What is expected:
The answer must be a single number: the count of lines in the data below that hold the word "held".

Source material:
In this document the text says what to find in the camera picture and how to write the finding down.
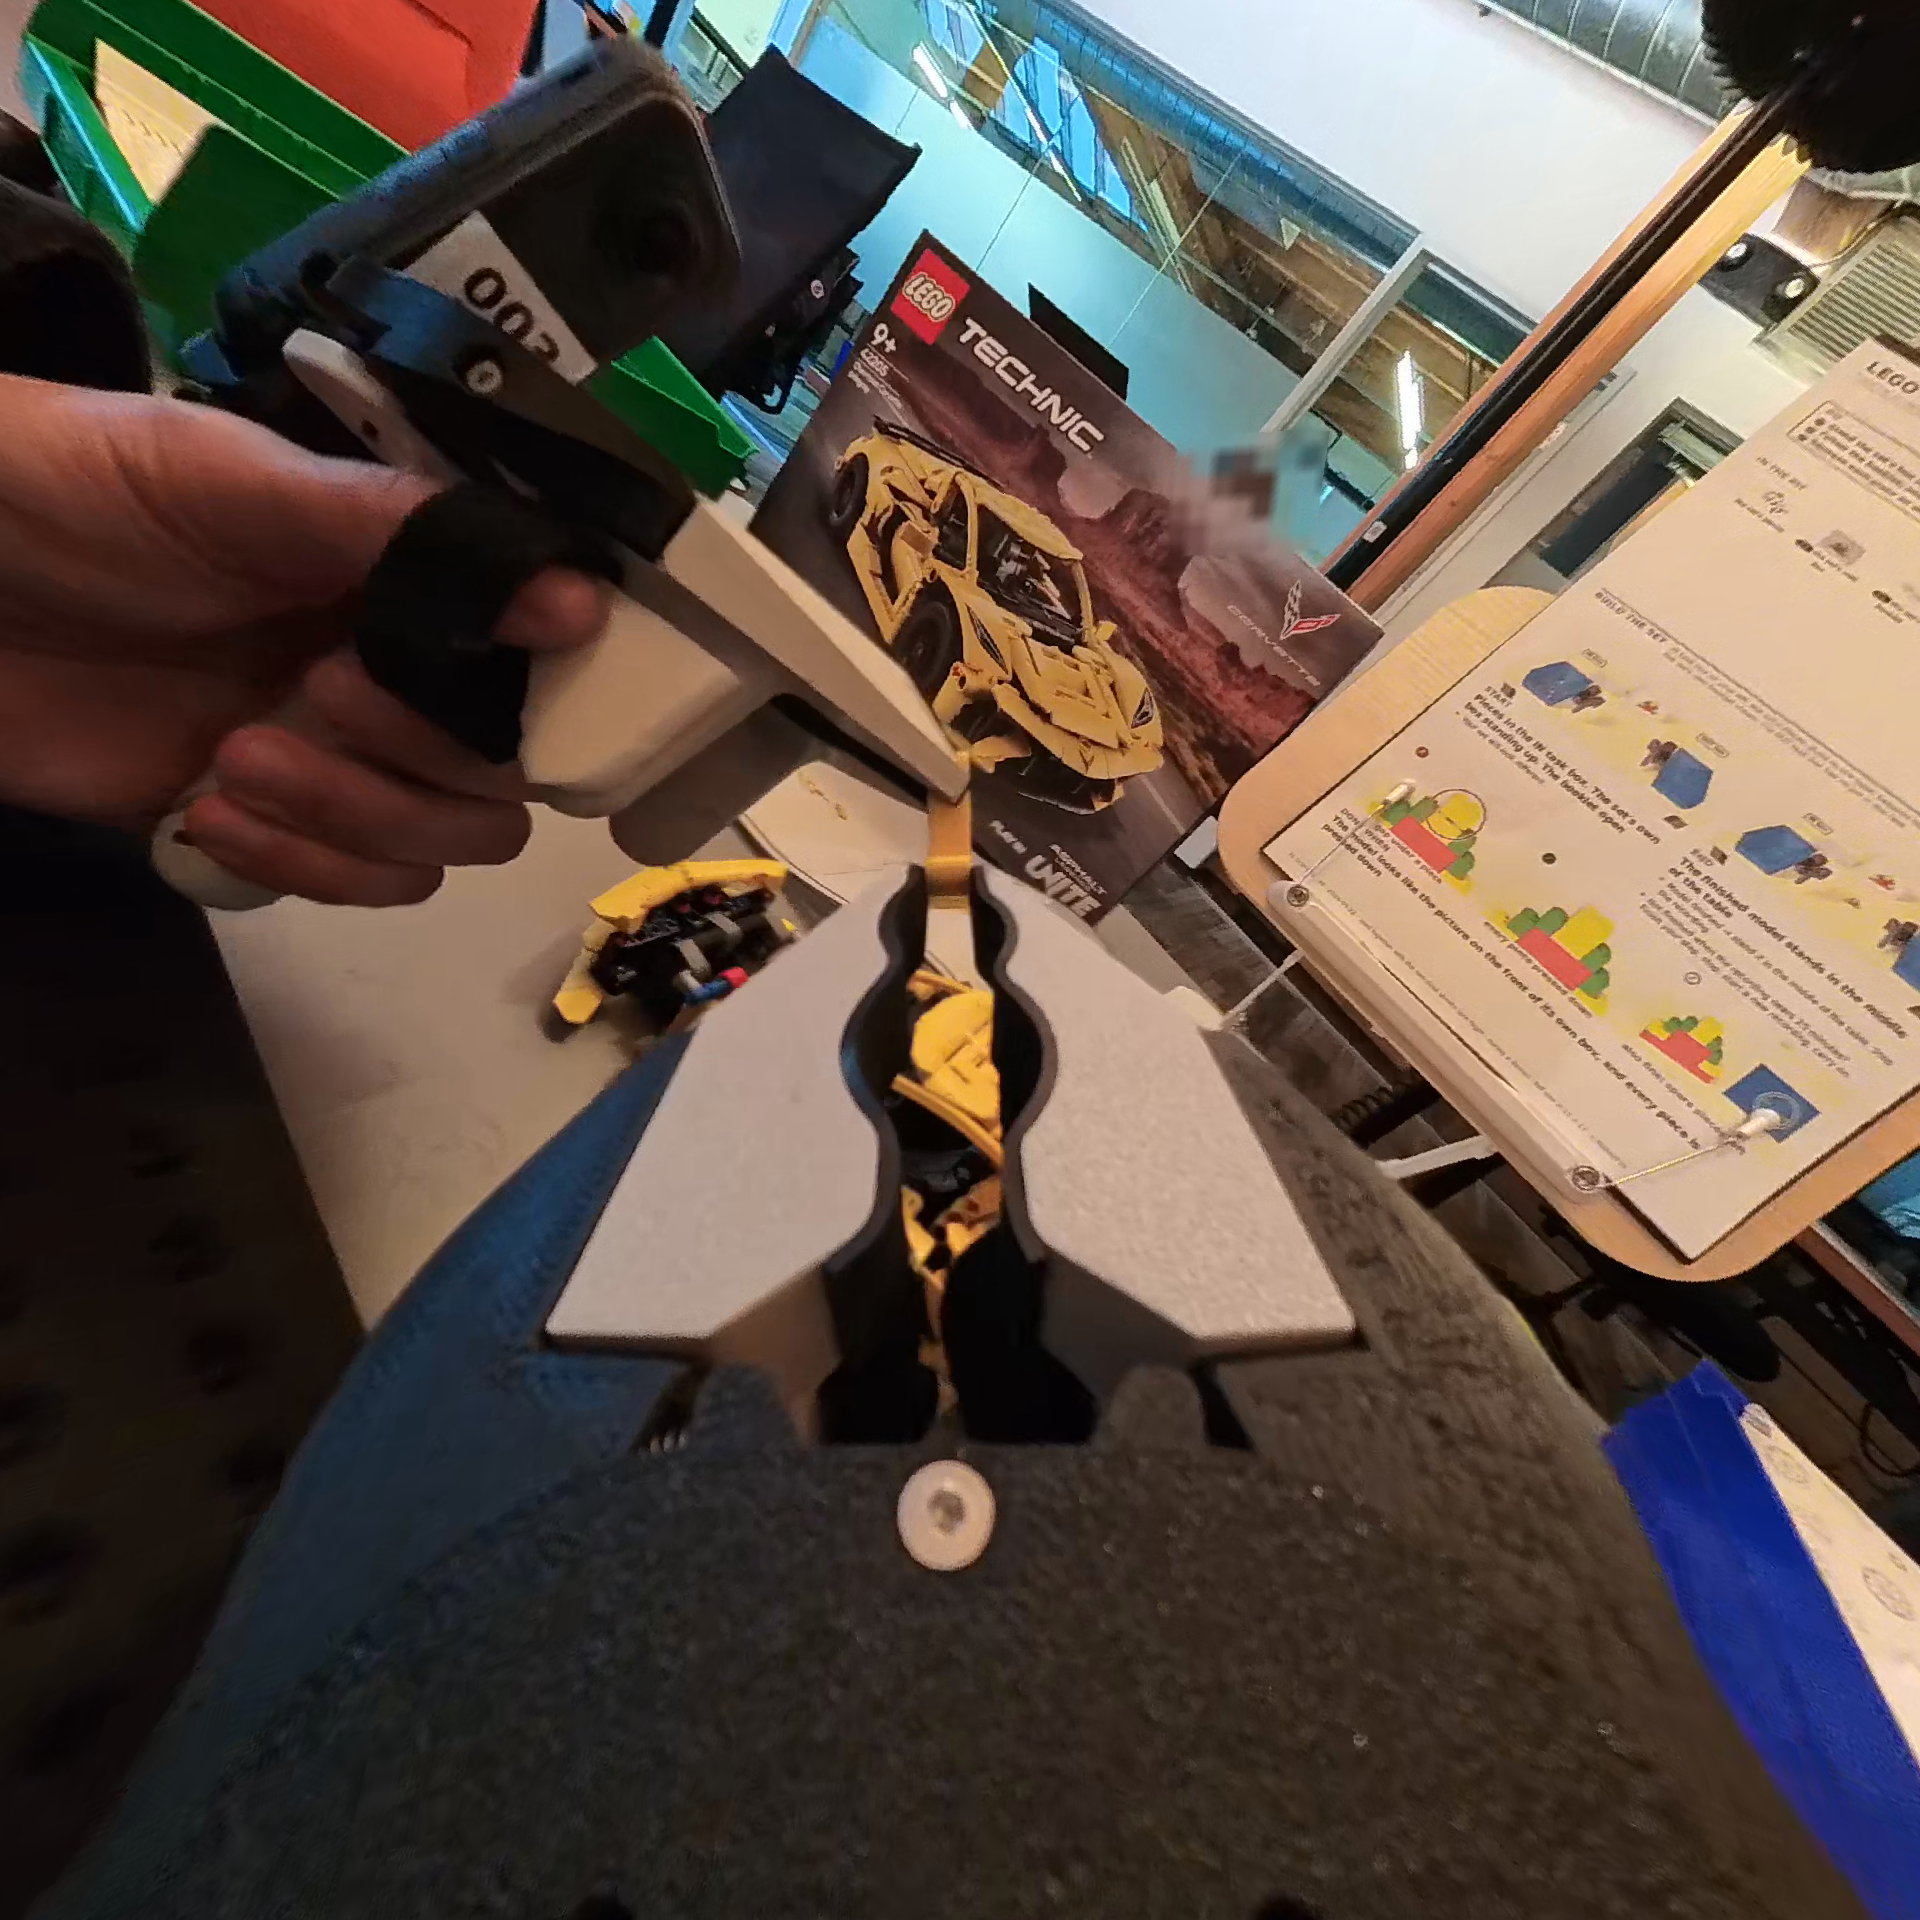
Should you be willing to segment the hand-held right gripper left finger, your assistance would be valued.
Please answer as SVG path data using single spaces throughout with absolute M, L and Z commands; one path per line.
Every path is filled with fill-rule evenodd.
M 926 933 L 924 868 L 886 868 L 698 1021 L 551 1344 L 757 1368 L 828 1441 L 924 1438 L 927 1309 L 885 1100 Z

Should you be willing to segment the blue plastic bin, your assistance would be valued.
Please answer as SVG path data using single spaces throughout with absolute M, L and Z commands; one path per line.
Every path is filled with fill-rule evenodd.
M 1869 1671 L 1702 1360 L 1607 1453 L 1721 1697 L 1869 1914 L 1917 1914 L 1917 1674 Z

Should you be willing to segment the person's left hand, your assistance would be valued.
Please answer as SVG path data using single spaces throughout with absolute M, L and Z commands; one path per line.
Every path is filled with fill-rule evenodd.
M 377 687 L 366 578 L 435 485 L 159 394 L 3 380 L 3 799 L 321 904 L 525 848 L 531 791 Z

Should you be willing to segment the yellow toy brick car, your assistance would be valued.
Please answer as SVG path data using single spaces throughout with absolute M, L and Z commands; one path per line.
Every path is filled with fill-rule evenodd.
M 626 998 L 650 1014 L 674 1014 L 670 1038 L 679 1047 L 655 1050 L 665 1090 L 698 1021 L 803 937 L 783 910 L 783 880 L 786 868 L 767 858 L 683 862 L 623 880 L 591 901 L 555 1012 L 565 1023 L 587 1023 Z M 905 992 L 907 1064 L 885 1108 L 903 1150 L 903 1226 L 924 1282 L 922 1354 L 935 1383 L 945 1284 L 998 1213 L 998 1076 L 987 988 L 924 954 Z

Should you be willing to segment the red plastic bin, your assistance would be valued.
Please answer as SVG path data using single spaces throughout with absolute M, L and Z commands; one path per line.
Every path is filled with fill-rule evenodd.
M 518 82 L 540 1 L 204 1 L 402 148 L 421 148 Z

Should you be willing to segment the green plastic storage bin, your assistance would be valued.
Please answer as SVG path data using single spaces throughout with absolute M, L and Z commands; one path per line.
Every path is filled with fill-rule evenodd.
M 586 389 L 708 495 L 748 444 L 665 346 L 739 240 L 705 118 L 612 34 L 417 153 L 195 5 L 36 5 L 18 78 L 54 176 L 171 352 L 299 324 L 303 264 L 410 274 Z

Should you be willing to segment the white instruction booklet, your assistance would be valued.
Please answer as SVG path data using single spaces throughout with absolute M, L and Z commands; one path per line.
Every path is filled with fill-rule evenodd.
M 922 801 L 871 783 L 834 759 L 811 759 L 745 807 L 739 826 L 786 866 L 790 880 L 844 903 L 891 868 L 922 866 L 927 815 Z

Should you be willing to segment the wooden board with instruction sheet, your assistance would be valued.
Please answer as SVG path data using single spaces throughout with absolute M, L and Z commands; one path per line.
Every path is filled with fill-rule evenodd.
M 1559 594 L 1436 614 L 1219 857 L 1594 1250 L 1730 1279 L 1916 1152 L 1917 366 L 1862 343 Z

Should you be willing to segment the toy car set box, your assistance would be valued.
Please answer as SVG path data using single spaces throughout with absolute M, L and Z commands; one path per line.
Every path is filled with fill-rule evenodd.
M 975 850 L 1087 922 L 1380 639 L 931 230 L 753 532 L 966 752 Z

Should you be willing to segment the dark perforated panel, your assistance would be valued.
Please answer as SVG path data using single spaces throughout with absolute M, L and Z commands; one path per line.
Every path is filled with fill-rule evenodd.
M 201 912 L 4 807 L 4 1914 L 109 1814 L 359 1341 Z

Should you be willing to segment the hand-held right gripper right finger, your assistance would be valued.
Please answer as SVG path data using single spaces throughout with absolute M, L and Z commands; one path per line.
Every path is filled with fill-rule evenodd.
M 993 989 L 998 1225 L 949 1279 L 956 1415 L 986 1445 L 1084 1445 L 1142 1368 L 1355 1349 L 1345 1298 L 1199 1025 L 1084 922 L 975 870 Z

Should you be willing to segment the black fuzzy microphone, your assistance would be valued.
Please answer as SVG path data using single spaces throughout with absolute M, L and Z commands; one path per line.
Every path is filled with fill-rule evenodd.
M 1817 168 L 1917 161 L 1916 1 L 1702 1 L 1700 34 L 1734 95 L 1781 106 Z

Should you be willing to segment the grey desk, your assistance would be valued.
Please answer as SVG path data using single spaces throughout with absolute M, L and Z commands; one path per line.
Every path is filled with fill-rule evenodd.
M 590 901 L 630 872 L 601 822 L 540 809 L 514 864 L 426 903 L 209 919 L 364 1327 L 654 1038 L 623 1000 L 546 1023 Z

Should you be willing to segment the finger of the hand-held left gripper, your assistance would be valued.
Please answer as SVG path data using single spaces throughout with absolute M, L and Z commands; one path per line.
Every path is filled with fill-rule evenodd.
M 781 694 L 935 799 L 969 791 L 969 762 L 909 673 L 750 528 L 711 501 L 692 502 L 661 572 L 721 616 L 772 668 Z

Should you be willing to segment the person's left forearm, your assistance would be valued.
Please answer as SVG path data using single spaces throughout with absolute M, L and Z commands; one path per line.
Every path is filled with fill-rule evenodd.
M 65 196 L 42 136 L 3 113 L 3 373 L 149 392 L 138 288 L 108 234 Z

Task solution:
3